(Problem to solve): The listing below should be copied in full, word for word.

(Information provided):
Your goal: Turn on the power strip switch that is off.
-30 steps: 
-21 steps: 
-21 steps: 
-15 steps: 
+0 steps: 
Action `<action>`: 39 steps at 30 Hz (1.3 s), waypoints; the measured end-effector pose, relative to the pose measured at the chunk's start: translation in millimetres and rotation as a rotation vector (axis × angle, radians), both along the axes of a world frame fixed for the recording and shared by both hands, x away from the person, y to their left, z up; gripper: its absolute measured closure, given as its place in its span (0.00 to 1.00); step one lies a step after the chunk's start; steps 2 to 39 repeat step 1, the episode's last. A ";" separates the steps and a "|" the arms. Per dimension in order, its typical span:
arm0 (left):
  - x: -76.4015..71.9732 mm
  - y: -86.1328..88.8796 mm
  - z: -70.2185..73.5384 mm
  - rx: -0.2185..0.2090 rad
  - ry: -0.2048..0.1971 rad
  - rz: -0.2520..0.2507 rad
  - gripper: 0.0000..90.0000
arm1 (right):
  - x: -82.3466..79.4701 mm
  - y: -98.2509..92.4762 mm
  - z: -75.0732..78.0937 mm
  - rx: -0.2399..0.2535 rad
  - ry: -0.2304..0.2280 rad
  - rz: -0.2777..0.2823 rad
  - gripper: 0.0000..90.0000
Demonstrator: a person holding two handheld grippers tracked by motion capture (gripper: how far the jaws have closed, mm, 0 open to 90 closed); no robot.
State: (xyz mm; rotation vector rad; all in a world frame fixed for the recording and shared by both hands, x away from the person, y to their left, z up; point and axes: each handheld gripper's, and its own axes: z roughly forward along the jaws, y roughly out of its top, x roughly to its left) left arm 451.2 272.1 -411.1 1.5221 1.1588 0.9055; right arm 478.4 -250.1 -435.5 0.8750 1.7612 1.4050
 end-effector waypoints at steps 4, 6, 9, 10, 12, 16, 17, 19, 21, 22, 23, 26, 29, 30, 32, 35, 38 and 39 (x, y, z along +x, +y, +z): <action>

(Your response):
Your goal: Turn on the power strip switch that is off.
-30 steps: 
-21 steps: 
-21 steps: 
-15 steps: 
+0 steps: 
Action `<action>`: 39 steps at 30 Hz (1.3 s), waypoints; the measured end-effector pose, relative to the pose measured at the chunk's start: translation in millimetres and rotation as a rotation vector (axis × angle, radians), both along the axes of a world frame fixed for the recording and shared by both hands, x away from the person, y to their left, z up; gripper: its absolute measured closure, given as its place in its span (0.00 to 1.00); step one lies a step after the chunk's start; steps 2 to 39 repeat step 1, the episode's last. A ";" separates the steps and a "|" the arms. Per dimension in order, its typical span:
arm0 (left):
  - x: -76.4015..71.9732 mm
  - y: -86.1328..88.8796 mm
  - z: -70.2185..73.5384 mm
  - rx: -0.2185..0.2090 rad
  - ry: -0.2048..0.1971 rad
  - rz: -0.2520..0.2507 rad
  - gripper: 0.0000..90.0000
arm1 (right):
  - x: -82.3466..79.4701 mm
  - y: -98.2509..92.4762 mm
  - z: -75.0732..78.0937 mm
  - rx: -0.2399..0.2535 rad
  - ry: -0.2304..0.2280 rad
  - rz: -0.2777..0.2823 rad
  - gripper: 0.0000..90.0000
Demonstrator: a person holding two handheld grippers tracked by motion capture (gripper: how far the jaws have closed, mm, 0 open to 90 closed); no robot.
State: (xyz mm; rotation vector rad; all in a world frame fixed for the recording and shared by both hands, x away from the person, y to their left, z up; point and axes: each handheld gripper's, and its own axes: z roughly forward along the jaws, y roughly out of its top, x roughly to its left) left arm 451.2 272.1 -411.1 1.5221 1.1588 0.9055; right arm 478.4 -250.1 -435.5 0.8750 1.7612 1.4050
 end-effector waypoints at steps 4, 6, 9, 10, 12, 16, 17, 19, 21, 22, 23, 26, 29, 30, 32, 35, 38 and 39 (x, y, z along +x, +y, +z): <action>

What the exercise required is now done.